* Exercise objective: Retype, character for character, the line containing "bag in the photo above." along with each line after it through the end of the data, and only those.
───
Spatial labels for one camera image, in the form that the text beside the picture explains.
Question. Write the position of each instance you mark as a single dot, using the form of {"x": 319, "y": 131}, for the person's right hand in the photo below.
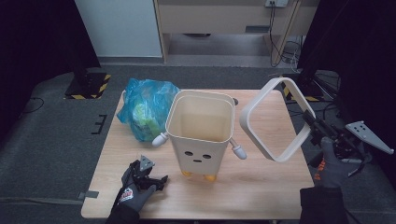
{"x": 333, "y": 172}

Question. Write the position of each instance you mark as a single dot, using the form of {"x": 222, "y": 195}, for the grey floor strip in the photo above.
{"x": 37, "y": 200}

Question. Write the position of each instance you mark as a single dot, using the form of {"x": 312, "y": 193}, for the wall power socket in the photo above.
{"x": 275, "y": 2}

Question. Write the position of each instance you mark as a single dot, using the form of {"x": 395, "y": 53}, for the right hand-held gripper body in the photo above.
{"x": 362, "y": 132}

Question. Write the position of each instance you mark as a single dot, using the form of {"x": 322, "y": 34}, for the light wooden desk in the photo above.
{"x": 218, "y": 17}

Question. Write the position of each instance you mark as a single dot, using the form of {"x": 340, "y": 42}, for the black curtain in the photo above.
{"x": 361, "y": 62}
{"x": 37, "y": 46}

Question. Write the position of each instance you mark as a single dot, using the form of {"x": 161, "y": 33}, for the grey tape piece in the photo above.
{"x": 88, "y": 194}

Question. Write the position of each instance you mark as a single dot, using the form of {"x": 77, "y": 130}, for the green paper scrap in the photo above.
{"x": 146, "y": 121}

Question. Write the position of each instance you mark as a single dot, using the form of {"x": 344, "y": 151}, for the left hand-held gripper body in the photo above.
{"x": 145, "y": 163}

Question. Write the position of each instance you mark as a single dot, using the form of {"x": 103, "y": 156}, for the person's left hand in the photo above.
{"x": 130, "y": 197}

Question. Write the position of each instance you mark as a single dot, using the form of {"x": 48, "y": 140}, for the white trash bin with face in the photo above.
{"x": 199, "y": 151}

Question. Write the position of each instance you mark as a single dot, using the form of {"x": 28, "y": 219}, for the white panel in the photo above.
{"x": 121, "y": 28}

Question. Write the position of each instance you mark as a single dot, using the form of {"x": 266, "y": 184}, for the black stand base yellow stripes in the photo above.
{"x": 311, "y": 93}
{"x": 90, "y": 87}

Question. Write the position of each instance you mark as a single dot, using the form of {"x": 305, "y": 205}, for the blue plastic garbage bag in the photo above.
{"x": 146, "y": 96}
───
* Response:
Question. Write the position of each instance you mark as a single dot, using the form of {"x": 305, "y": 205}, for the blue plastic garbage bag in the photo above.
{"x": 146, "y": 96}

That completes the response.